If that was the attitude we had we would never improve our set ups... I guess if I knew the exact ideal port volume and ideal valve face area and port sizes for my exact set up maybe id consider the SET IT AND FORGET IT mentality but insteat I've been trying to improve upon my motor. As have Jamie and Rocco. Another reason for taking the head off is before going to a totally different top end set up I wanted to see what actual gains I got from only changing my short block...
2011-11-04 17:25:16
#262
Yeah i get the changes for improvement again nobody knows the perfect setup. There are some that are working well and others that arnt so its hard to say. Im just sayin at least the basics if your gonna do a valve job and some heavy port work and so on, why not do that before you put the head on the first time. You know some port work and valve angle job will help out so why not do it.
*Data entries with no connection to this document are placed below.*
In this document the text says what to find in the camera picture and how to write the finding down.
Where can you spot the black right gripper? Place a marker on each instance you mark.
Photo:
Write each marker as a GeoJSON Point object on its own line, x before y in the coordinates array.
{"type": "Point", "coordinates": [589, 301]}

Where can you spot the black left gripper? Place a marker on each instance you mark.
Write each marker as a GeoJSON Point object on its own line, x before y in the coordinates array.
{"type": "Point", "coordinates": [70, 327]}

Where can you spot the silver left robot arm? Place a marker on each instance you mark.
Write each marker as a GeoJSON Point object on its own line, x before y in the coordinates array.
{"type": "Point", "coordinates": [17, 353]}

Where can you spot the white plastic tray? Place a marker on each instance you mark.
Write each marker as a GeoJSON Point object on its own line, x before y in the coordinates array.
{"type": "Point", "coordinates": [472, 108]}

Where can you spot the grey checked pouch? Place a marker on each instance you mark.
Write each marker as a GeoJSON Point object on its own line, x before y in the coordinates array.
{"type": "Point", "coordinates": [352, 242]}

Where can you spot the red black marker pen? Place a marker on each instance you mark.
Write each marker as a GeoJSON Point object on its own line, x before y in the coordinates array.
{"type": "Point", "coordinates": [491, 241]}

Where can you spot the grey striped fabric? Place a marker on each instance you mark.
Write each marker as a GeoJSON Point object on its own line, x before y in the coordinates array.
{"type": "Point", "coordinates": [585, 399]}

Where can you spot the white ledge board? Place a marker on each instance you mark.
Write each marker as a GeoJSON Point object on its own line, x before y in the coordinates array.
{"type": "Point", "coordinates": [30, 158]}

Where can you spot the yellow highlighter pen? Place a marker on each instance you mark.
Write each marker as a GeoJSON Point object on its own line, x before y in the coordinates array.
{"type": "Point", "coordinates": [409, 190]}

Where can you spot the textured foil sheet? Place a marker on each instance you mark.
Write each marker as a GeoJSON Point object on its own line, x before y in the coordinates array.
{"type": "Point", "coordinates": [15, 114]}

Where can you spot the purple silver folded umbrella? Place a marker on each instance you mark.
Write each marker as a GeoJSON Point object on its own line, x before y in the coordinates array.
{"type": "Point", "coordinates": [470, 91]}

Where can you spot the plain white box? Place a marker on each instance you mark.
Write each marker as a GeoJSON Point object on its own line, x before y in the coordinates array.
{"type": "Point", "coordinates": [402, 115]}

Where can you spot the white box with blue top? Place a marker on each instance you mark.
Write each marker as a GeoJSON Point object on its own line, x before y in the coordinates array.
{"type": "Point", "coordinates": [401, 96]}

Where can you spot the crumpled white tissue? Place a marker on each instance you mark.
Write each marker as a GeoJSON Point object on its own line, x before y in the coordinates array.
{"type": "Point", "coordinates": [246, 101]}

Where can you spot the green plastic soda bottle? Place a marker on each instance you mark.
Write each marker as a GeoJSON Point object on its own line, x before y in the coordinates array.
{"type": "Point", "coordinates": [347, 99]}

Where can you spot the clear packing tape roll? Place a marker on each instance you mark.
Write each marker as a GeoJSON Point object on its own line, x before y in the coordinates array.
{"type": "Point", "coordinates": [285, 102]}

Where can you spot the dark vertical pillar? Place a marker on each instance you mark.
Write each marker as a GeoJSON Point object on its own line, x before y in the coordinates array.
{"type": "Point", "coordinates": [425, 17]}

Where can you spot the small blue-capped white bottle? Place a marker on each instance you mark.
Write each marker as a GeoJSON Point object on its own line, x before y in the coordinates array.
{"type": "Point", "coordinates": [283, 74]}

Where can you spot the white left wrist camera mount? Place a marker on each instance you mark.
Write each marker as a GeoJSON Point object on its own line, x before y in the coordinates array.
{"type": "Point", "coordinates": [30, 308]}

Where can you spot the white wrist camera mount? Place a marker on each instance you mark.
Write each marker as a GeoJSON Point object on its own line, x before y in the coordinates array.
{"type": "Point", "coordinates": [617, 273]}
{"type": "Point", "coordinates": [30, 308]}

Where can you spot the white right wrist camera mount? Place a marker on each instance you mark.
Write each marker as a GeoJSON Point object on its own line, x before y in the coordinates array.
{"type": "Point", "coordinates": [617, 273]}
The other stuff, yeah nothing you can do there and if you have the money to do it then cool.

Again, all of your guys testing is paving the way and all great information. Im sure there will be others that follow. Dont let all the build failures scare you. Again all these failures are not freak failures. They all have to do with improper sleeve installation and/or improper assembly. No questions asked. There is no other reason why several others motors would stay together while others blow up.
2011-11-04 17:58:33
#263
Originally Posted by ashtonsser
Yeah i get the changes for improvement again nobody knows the perfect setup. There are some that are working well and others that arnt so its hard to say. Im just sayin at least the basics if your gonna do a valve job and some heavy port work and so on, why not do that before you put the head on the first time. You know some port work and valve angle job will help out so why not do it. The other stuff, yeah nothing you can do there and if you have the money to do it then cool.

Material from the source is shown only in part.